Using the records below, write out again exactly the lines that begin at the line containing "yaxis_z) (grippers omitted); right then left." and end at the line containing "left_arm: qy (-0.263", and no other lines.

____ Records for processing

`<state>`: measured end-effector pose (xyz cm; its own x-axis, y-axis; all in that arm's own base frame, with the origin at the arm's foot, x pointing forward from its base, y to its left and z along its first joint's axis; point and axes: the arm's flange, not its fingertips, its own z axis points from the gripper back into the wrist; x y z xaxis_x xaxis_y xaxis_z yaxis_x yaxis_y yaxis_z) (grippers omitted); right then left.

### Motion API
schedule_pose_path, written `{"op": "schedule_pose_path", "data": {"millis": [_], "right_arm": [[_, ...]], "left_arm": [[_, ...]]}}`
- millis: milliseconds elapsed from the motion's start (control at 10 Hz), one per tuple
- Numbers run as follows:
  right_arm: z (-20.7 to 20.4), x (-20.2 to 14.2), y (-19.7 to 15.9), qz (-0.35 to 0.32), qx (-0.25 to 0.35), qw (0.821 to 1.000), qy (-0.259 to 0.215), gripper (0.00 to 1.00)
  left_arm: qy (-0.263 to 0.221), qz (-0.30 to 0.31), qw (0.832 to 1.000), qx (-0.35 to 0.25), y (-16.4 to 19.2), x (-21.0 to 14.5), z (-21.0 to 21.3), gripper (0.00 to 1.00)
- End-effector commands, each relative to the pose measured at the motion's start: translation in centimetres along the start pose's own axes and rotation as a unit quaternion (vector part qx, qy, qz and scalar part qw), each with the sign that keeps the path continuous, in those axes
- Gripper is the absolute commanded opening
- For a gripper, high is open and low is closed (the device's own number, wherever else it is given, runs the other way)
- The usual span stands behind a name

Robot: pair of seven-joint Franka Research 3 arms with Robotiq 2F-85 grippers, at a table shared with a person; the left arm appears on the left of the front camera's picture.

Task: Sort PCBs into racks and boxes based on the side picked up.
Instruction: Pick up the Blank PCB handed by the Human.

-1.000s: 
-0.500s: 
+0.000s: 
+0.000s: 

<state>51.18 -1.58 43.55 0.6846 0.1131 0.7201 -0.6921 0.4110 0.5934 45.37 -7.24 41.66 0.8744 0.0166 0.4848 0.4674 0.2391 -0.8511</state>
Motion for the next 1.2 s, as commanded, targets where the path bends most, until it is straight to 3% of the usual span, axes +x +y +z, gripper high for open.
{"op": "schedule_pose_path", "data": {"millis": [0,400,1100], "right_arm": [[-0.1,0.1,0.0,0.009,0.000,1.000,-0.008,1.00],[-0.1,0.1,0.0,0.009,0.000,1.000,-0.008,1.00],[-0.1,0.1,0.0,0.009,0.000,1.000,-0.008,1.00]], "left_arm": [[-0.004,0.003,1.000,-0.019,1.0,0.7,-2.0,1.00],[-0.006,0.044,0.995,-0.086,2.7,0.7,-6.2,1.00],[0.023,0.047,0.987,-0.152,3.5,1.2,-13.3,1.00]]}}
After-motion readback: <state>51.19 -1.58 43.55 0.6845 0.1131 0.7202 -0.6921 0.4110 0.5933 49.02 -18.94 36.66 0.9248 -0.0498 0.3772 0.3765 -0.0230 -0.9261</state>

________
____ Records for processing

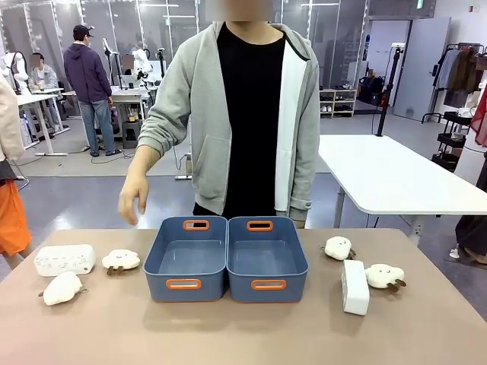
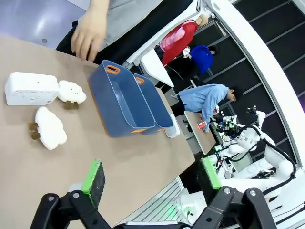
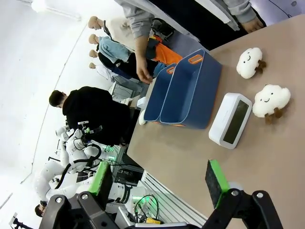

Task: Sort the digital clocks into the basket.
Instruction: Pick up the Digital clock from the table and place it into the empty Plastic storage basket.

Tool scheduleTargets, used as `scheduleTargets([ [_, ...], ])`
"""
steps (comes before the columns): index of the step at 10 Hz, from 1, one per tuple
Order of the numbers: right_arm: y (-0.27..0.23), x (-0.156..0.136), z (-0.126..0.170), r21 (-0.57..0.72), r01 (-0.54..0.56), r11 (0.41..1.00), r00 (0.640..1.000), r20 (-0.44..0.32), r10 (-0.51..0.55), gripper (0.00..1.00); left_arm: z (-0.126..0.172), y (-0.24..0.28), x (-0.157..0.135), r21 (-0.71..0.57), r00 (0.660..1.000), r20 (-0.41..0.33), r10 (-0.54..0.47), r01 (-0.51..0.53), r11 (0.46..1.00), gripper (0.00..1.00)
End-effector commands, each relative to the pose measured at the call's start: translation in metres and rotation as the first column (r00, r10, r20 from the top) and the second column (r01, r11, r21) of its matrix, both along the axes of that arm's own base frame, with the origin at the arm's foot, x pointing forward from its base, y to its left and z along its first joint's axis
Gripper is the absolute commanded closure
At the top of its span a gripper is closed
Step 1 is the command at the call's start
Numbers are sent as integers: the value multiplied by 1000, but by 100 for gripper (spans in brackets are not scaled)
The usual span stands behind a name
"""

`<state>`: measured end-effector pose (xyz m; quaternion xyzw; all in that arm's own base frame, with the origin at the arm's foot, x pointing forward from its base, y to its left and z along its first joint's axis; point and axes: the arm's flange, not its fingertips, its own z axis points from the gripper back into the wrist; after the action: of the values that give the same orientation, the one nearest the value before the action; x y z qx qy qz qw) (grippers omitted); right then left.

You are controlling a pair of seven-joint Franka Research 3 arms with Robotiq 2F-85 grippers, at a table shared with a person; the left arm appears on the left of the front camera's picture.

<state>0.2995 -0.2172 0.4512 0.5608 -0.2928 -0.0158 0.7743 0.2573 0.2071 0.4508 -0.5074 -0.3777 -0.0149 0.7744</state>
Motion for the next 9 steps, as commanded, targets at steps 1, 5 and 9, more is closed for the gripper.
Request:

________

## Answer to the problem
`<state>`: measured end-effector pose (xyz cm; its own x-axis, y-axis; all in that arm's own base frame, with the origin at the arm's foot, x pointing forward from its base, y to its left and z along its first joint's axis; point and axes: the arm's flange, not its fingertips, its own z axis points from the gripper back into the wrist; x y z xaxis_x xaxis_y xaxis_z yaxis_x yaxis_y yaxis_z) (grippers omitted); right then left.

### Motion API
schedule_pose_path, written `{"op": "schedule_pose_path", "data": {"millis": [_], "right_arm": [[_, ...]], "left_arm": [[_, ...]]}}`
- millis: milliseconds elapsed from the motion's start (control at 10 Hz), one per tuple
- Numbers run as follows:
  right_arm: z (-20.7 to 20.4), x (-20.2 to 14.2), y (-19.7 to 15.9), qz (-0.35 to 0.32), qx (-0.25 to 0.35), qw (0.821 to 1.000), qy (-0.259 to 0.215), gripper (0.00 to 1.00)
  left_arm: qy (-0.263 to 0.221), qz (-0.30 to 0.31), qw (0.832 to 1.000), qx (-0.35 to 0.25), y (-16.4 to 19.2), x (-21.0 to 14.5), z (-21.0 to 21.3), gripper (0.00 to 1.00)

That finishes the exercise.